Tuesday, November 4, 2014

10 Ways to Become a Better Runner (Part 1)

Runners are constantly looking to get fitter and faster.  From the high school athlete that just joined the cross country team to the "weekend warrior" that is training to complete his or her first marathon, we are all looking for tips and tricks to get just a little bit quicker than we have been before.  Here are 10 things that I feel can help out runners of all skill levels.  Now, these are by no means the only ten tips that can drop your times, and they aren't ranked in any particular order either.  There are a lot of variables that affect training and racing.  Finding out what works for you is part of the joy of the sport!

10. Love the sport!

Why do something you don't enjoy?  That sounds like a miserable life, if you ask me.  A happy athlete usually makes for a successful athlete, regardless of who you are.  There are so many reasons to love running.  For example, I love the sport because I'm a highly competitive person and I enjoy racing to see what I can achieve.  And, going out for a run is always a great stress reliever for me.  Find what you love about the sport and use that as a daily reminder as to why you get up and hit the roads, track, or trails.

9. Keep a workout log

Writing down your daily training schedule each week is one of the most underestimated aspects of training.  Keeping a log allows you to not only see your progress over time, but you can also use it to compare past training and fitness levels.  It wasn't until after college that I even thought about keeping a log, but it is something that I now do on a daily basis.  I am able to gain confidence from seeing what types of workouts I did in years past and how I was competing at that time.  I also use my log as a tool to analyze myself as an athlete.  Each block of training affects me in different ways and I can observe the effects in my logged workouts from past years.

8. Do more than just run

Running is great and all.  But sometimes it's good to mix things up!  Swimming, biking, and hopping on the elliptical (or in my case, ElliptiGO!) are great ways to work the cardiovascular system while also resting your joints from the pounding of running.  Lifting weights is another great activity that you can add to your training routine.  Many of us have imbalances that we may not be able to see or feel but working with a trainer in the gym can keep us strong and healthy.  Keeping your body balanced and fit can help to decrease the risk of injuries that will disrupt training.

7. Ask questions

There are thousands of training programs, coaches, and athletes at your disposal at the click of a button.  Ask us questions!!  Personally, I enjoy giving advice to runners and helping out in any way that I can.  As I was introduced to running, I tried my best to become a student of the sport by reaching out to athletes and coaches to gain some tips and tricks.  It allowed me to learn not only what I am doing, but also why I am doing it and how it makes me a better athlete!  That's why I try to make myself available to anyone who has questions (email me directly at mikeruttrunning@gmail.com)!

6. Put yourself in an environment that will work best for you.

If you want to be the best that you can be, you need to make sure that you're surround yourself with people and training that will fit your needs and style.  There are countless people out there that have high goals and expectations but are not willing to do what is best for them.  Do you enjoy running with people?
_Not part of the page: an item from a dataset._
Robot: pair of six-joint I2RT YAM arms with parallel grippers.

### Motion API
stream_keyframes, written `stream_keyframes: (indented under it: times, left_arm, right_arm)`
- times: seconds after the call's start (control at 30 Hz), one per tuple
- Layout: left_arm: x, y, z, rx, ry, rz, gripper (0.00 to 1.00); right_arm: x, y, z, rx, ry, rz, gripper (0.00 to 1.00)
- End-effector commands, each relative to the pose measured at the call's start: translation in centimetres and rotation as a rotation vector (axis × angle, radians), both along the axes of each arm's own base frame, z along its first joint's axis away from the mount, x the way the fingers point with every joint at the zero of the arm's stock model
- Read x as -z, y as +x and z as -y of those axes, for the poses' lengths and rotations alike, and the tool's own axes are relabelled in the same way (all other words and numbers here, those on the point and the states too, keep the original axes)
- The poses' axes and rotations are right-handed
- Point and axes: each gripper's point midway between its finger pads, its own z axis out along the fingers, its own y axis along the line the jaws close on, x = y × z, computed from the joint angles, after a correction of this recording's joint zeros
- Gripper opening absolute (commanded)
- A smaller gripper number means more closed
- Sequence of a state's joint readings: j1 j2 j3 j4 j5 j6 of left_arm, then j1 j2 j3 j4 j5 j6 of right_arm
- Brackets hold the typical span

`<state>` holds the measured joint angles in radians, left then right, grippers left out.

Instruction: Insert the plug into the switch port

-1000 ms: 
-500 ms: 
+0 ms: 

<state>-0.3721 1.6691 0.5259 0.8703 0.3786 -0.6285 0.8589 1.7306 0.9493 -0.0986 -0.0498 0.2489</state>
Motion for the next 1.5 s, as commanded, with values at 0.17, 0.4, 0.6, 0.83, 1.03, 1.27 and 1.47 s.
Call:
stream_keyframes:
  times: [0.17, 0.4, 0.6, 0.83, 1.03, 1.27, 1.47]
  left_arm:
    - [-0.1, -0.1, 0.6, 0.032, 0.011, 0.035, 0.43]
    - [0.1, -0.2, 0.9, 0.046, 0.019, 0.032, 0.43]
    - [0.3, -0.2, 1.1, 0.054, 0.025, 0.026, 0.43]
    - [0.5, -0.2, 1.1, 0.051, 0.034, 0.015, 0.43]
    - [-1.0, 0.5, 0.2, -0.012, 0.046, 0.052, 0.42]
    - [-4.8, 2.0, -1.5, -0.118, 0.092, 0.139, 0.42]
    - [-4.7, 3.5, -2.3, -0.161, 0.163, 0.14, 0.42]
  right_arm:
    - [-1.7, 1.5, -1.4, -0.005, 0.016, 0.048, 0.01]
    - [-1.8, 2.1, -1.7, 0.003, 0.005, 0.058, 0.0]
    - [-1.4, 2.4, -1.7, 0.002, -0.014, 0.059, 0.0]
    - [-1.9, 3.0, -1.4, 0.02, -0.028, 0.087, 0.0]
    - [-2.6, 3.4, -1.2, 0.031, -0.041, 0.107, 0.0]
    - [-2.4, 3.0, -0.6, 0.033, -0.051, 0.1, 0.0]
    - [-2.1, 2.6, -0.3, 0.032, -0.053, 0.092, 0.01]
Join a running club.  There are thousands of them out there.  Personally, I love running with other people because they help push me to new levels and make the training easier to bear.  Clubs and teams also make it easier for you to be accountable for your training.  You don't want to let your teammates down by missing runs and workouts so putting yourself in the team environment can help push you out the door on those tough training days.  However, if you work better alone, then do it!

Different coaching styles also benefit some athletes over others.  Most of the time, you can choose what type of coach you train with, whether you are a selecting a collegiate program or a new training group.  You don't need to be a part of the "it" team if there is another coach that will get more out of you as an athlete.  

(To be continued next week...)

That's all for this week!  I'll post the remainder of the list next week.  Before I go, I want to give a shout out to the College of New Jersey Cross Country teams.  Both the men and women captured the New Jersey Athletic Conference title this past weekend!  We are heading to Rochester next week for regionals and we hope to have both teams qualify for the NCAA Championships!  Thanks for following and check in next week!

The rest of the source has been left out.